Our first day in France was not a entirely wonderful. In fact, I spent a lot of the day wondering if it had been a really bad choice to come here.
I get nervous when I travel, uncomfortable. I like to rely on Kip to figure out what needs to be done to get us where we need to be. But this time, we were in France and I actually speak French, or I did almost 20 years ago. I felt a lot of pressure to be able to figure out everything we needed to do and I was afraid my language skills would fail me after such a long time of disuse. So, on arrival here in Paris I was tense and insecure about my ability to succeed in getting us settled comfortably in our new place. I was afraid I would fail miserably and the whole family would look at me and think that I had let them down. I was scared. On top of that insecurity, I was exhausted. I hardly slept at home the two nights before we came. I hardly slept on the airplane. Exhaustion frequently brings depression. Things were pretty emotionally dark Monday.
We arrived at 8 am but couldn't check into our apartment until 2. Thanks to some good internet searching, we had found a train station fairly near our place with luggage lockers. We got to the airport, bought our museum pass and train ticket from the tourist information location in the airport (thank you, Rick Steves), and rode to our train station, Gare du Nord.
We then had to hunt down the lockers. We stopped several security people and got directions, in English even, but it was like they were speaking a different language. What they said made perfect sense as they said it and motioned where to go, but then you went there and found nothing that looked lockerish. We went up stairs, down other stairs, through masses of people that seemed to know where they were going and then to other stairs. I started to despair, thinking maybe we should skip the lockers and just go throw ourselves on the mercy of our apartment owner. In retrospect, I think that would have been a good choice. Instead, by some miracle, we finally stumbled upon the lockers. We stuffed our things inside and went off to find food and wander until we could check in.
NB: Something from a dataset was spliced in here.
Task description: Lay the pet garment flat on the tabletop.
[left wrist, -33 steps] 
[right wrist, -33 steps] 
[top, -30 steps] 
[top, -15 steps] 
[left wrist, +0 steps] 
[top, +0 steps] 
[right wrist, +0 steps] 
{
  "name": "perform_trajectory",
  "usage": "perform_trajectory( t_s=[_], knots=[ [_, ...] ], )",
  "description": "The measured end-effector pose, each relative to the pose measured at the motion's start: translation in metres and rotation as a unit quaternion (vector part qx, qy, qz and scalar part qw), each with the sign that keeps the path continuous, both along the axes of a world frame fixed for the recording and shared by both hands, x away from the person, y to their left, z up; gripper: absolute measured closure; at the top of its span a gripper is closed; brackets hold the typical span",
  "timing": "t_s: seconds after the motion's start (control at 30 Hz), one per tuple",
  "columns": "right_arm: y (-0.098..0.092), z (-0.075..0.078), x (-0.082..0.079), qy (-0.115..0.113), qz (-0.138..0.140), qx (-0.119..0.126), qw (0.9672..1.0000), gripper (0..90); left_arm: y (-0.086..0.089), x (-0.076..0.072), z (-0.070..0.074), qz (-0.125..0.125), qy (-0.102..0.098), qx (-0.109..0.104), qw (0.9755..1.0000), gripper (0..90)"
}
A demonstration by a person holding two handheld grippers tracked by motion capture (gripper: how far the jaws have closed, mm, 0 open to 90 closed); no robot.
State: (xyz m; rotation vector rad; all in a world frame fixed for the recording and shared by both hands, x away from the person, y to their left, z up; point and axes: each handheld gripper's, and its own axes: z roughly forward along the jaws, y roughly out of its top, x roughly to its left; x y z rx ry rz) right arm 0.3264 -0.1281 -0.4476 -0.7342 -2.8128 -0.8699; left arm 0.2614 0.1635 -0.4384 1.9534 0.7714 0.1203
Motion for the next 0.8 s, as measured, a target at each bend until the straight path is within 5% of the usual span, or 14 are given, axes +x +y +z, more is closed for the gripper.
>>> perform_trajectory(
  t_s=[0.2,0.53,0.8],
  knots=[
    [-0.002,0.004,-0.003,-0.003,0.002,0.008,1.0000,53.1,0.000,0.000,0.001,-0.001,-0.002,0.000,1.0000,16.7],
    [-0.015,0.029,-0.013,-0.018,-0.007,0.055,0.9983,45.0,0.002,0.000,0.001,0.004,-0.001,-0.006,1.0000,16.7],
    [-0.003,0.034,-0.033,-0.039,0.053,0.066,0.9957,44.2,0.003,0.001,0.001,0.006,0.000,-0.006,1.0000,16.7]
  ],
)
After lunch things got even more tense. Kip wanted to see the Seine, so we figured out what metro lines to use and bought a pack of tickets. The metro system in Paris is like a maze. The lines run above and below each other and the stations involve climbing up and down stairs and wandering in tunnels that snake around below the streets of the city. I get completely turned around searching for the trains. And we learned the hard way that when they say the train stops for only 15 seconds it is really true. The first metro ride took us to a point where we had to change to another train. We were all enjoying ourselves when suddenly it was time to get off. Kip, Anna and William rushed for the door but Becca and I got cut off by an African woman with rolling luggage. I almost jumped her suitcase, but realized that Becca wouldn't make it. And I would undoubtably have hurt someone in the process. Becca and I stepped back and watched the doors close with Kip and the others on the other side. I stayed completely calm, telling Becca what fun it was to get to go an extra stop and then come back to join the others. And It really wasn't that bad. We learned our lesson. Make sure you get right by the door before reaching your stop.
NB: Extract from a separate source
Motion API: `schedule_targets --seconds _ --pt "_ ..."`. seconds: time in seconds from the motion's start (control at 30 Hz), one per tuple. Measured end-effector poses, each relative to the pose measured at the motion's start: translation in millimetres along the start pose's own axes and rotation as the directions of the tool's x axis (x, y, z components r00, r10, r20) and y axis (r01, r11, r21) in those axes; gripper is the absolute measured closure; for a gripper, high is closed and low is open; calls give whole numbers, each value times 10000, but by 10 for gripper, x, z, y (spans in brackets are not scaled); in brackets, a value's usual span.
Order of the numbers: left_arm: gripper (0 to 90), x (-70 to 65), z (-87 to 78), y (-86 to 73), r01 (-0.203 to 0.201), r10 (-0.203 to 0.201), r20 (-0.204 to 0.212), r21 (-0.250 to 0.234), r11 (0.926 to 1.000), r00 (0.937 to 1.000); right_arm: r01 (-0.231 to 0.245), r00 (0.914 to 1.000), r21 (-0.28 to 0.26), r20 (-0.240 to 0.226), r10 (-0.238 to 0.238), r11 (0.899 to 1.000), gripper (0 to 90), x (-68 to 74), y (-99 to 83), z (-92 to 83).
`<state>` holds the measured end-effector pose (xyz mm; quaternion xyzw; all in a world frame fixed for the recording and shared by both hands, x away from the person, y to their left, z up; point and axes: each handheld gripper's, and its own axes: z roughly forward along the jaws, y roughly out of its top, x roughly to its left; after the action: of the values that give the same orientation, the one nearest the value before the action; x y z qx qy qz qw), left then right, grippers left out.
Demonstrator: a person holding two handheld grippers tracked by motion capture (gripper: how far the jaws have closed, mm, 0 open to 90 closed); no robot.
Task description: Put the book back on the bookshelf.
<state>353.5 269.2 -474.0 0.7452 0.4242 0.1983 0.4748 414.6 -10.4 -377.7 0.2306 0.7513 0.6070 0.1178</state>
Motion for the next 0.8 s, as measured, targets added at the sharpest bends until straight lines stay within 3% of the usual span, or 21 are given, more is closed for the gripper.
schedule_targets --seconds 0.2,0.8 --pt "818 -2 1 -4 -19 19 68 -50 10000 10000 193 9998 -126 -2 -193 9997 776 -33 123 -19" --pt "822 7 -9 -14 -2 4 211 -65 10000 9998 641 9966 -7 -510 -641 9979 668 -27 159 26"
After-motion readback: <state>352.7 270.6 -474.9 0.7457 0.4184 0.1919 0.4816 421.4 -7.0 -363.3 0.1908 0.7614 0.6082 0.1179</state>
Unfortunately, that wasn't the only metro lesson for the day. At a later stop, thronged with people, we couldn't get on quite fast enough. I pushed through the door at the last second as it closed then turned to see William still outside looking shocked as the doors closed between us. We yelled at him to stay right there. An English woman with a group of teenage girls remarked that we had the same protocol she does. I laughed and admitted that this was our second time getting split up in one day. She remarked that in 20 years she'd never lost a student. Suddenly, I didn't like her so much anymore.
After those two experiences, I got pretty nervous about riding the metro. I was physically exhausted from traveling for over 24 hours and then I'd been separated from family members twice while riding. I was scared every time we got on or off after that, the exhaustion and fear combining to make me nauseous. I started to think that maybe we should consider walking more.
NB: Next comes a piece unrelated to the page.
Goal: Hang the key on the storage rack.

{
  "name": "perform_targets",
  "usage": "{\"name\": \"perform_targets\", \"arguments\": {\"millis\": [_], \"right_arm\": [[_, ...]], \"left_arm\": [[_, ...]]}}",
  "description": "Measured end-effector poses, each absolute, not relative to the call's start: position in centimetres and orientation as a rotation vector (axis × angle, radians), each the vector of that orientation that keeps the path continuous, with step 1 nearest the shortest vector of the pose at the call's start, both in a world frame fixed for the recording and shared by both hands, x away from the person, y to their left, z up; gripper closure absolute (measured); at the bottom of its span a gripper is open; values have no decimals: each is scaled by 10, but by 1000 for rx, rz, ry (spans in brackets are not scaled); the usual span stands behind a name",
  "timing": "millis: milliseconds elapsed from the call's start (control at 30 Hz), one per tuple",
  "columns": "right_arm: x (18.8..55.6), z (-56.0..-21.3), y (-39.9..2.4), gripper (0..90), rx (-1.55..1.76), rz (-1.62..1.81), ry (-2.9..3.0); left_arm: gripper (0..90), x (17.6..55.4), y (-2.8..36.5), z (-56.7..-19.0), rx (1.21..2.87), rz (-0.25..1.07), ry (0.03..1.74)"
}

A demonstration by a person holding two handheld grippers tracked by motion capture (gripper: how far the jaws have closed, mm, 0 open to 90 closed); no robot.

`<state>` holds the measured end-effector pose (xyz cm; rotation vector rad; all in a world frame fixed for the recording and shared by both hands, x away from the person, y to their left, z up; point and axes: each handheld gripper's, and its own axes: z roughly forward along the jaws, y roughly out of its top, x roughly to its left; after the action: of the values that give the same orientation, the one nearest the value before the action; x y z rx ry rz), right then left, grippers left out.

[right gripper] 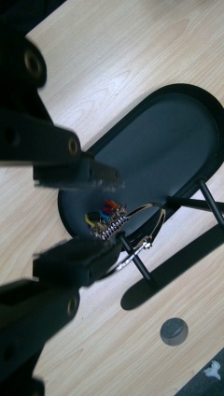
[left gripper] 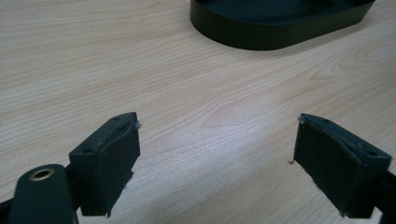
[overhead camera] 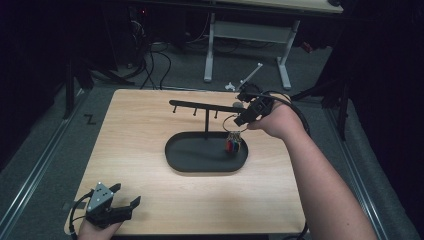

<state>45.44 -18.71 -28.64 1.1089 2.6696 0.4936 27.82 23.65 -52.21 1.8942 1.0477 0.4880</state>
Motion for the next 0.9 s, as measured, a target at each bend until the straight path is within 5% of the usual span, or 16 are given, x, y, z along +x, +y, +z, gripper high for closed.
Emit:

The tension of the adventure wasn't helped by the cafe employee who tried to cheat me that afternoon near the Louvre. We stopped in, exhausted and needing restrooms. We ordered drinks and ice cream for everyone. Later, when we went to pay, he asked if I had smaller money than what I had handed him. I said yes and handed it over. Then he kept it all and gave me change for the small bill. I called him on it, but when he asked how much he owed me I got flustered and couldn't figure it out. He got sick of waiting for me to figure it out and actually told me how much he thought he still owed me. I think it was right, too. But I felt a mixture of negative emotions from the experience. I felt stupid because I confronted him but did it in a weak and wimpy manor. I felt betrayed. I tried to speak French and was very friendly to the people at the cafe and he tried to take advantage of me.
When we finally reached the apartment that evening, my perception of it was colored by the darkness of my mood. It wasn't a bad place, but it was not fancy. Paris was crowded, the metro was dangerous, cafe owners were unscrupulous, and our apartment was a little worn. William mentioned that he couldn't wait to get to our villa we're renting on the mediterranean coast of Turkey and I felt the same. It had been a rough day and I wasn't sure how well Paris was going to treat us. We crashed into our beds that night hoping the next day would be a better one.